Павел потерял обоих товарищей почти разом.
Припадок астмы свалил доктора посреди дороги. Все в колонне по опыту знали: отставшего, ослабевшего изобьют или, вероятнее всего, пристрелят. Павел, усатый артиллерист и еще двое подхватили упавшего на шинель. Суматоха привлекла часовых. Один из них растолкал пленных, впился в доктора глазами.
— Юда? Юда?
Он закричал, показывая на землю. Павел колебался, колебались остальные. Они не выполнили приказа, когда часовой скинул винтовку.
Доктор очнулся. Из багрового мгновенно стал желтым. Он, должно быть, понял все сразу, перевел будто застывшие в удивлении глаза с часового на Павла.
— Идите. Идите. А то и вас...
Артиллерист схватил Павла за руку, потянул за собой. Сзади послышались тупые, частые удары и странно тонкий крик, будто кричал не пожилой истязаемый мужчина, а ушибленный ребенок.

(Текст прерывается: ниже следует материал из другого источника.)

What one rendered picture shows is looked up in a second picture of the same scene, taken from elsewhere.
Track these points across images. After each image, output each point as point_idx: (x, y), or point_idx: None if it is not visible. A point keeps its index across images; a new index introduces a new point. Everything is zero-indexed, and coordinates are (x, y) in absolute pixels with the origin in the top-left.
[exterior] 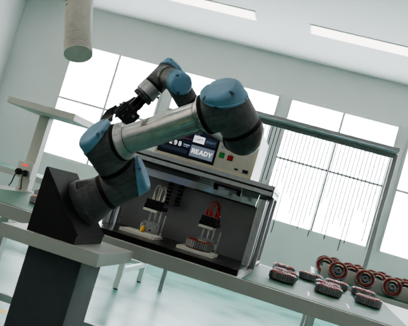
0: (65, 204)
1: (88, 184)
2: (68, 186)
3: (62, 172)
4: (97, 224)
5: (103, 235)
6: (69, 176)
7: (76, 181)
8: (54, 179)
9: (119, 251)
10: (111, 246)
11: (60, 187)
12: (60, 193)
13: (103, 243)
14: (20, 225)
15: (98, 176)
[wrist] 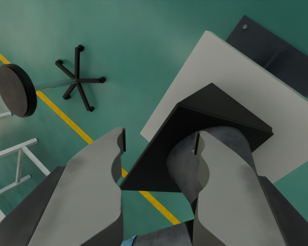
0: (171, 191)
1: (186, 198)
2: (166, 165)
3: (143, 162)
4: (253, 136)
5: (272, 134)
6: (161, 147)
7: (171, 174)
8: (139, 188)
9: (287, 170)
10: (295, 126)
11: (154, 185)
12: (158, 189)
13: (286, 113)
14: (157, 126)
15: (193, 213)
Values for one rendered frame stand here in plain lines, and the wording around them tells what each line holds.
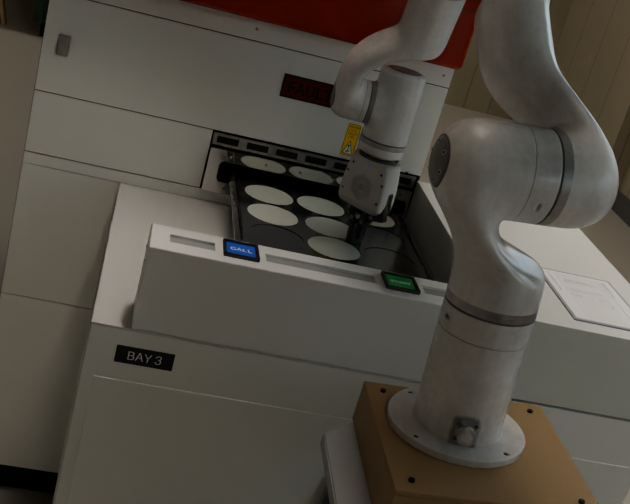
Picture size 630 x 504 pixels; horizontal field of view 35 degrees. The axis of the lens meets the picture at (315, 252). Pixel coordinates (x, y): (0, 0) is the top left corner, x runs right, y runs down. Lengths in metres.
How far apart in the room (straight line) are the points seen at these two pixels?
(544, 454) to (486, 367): 0.18
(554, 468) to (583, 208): 0.35
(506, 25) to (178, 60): 0.89
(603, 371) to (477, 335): 0.49
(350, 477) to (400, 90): 0.73
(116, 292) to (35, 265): 0.58
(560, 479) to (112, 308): 0.72
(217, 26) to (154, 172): 0.33
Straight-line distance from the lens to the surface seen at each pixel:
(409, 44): 1.72
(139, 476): 1.70
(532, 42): 1.33
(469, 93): 8.09
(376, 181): 1.83
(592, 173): 1.25
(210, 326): 1.56
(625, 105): 6.47
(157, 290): 1.53
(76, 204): 2.16
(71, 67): 2.08
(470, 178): 1.19
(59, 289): 2.24
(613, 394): 1.77
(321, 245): 1.84
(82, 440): 1.67
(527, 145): 1.22
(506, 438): 1.40
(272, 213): 1.93
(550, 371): 1.70
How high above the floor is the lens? 1.55
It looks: 21 degrees down
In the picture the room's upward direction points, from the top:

Как погибал его маленький товарищ, Павел не видел. Изголодавшихся пленных накормили в Белоусовском лагере просяной кашей. Люди, навалившись, скрыли кадки, в которых привезли колючую, словно из толченого стекла, кашу. Виктор бросился туда, и после было невозможно его найти среди сорока тысяч пленных.
Лагерь вскоре превратился в огромный страшный госпиталь. Люди, охая, катались по земле, раскачивались, держась за животы, согнувшись, брели за сарай.
Когда и Павел пошел туда, он с трудом протолкался к стене. Казалось, здесь была половина лагеря. Одни стонали, присев, другие натягивали штаны, делали несколько неверных шагов, вновь распоясывались, пятнали загаженную землю свежей кровью. Те, у кого было больше сил, проклинали немцев, просо, самих себя.
Утром приехал пятитонный грузовик. Кто держался на ногах, сносил в него трупы. Павел считал: один... два.... десять... семнадцать... Он не мог отвести глаз, прервать этот счет. Но когда дошел до семидесяти, сжал веки, упал ничком...
Павел несколько раз обошел лагерь, ждал Виктора до утра и не дождался.
Будто те двое поддерживали жизнь Павла... Не стало их — остатки сил покинули его. Прекратились боли в желудке, исчезло даже само желание есть. Он сделался до странного легким, таким легким, что если поднять руку, она словно плавала в воздухе. Пинки, окрики часовых, удары приклада были бессильны над ним. В ответ он только внутренне улыбался: «Ничего вы со мной не сделаете, сволочи». Он то впадал в забытье, то вновь приходил в себя. Его встречал день — солнце, облака, топот ног. Шум отдавался болью в ушах. Павел спешил опять задремать. Или была ночь. Тогда мнилось: темнота, похожая на гигантского ворона, кружится над головой, вот-вот опустится, придавит. Неотвязный вставал вопрос: «Неужели вот здесь и умру?» Ведь всего двадцать шесть лет. А хотелось бы жить тысячу, столько видеть, столько знать. Нет, не тысячу, а хотя бы обыкновенный человеческий срок, хотя бы еще год или два. Так обидно умереть, почти ничего не сделав. И никто даже не узнает, честно ли он выполнил долг. Дома будут напрасно и долго ждать, товарищи при встречах спрашивать друг друга, и ничего не узнают.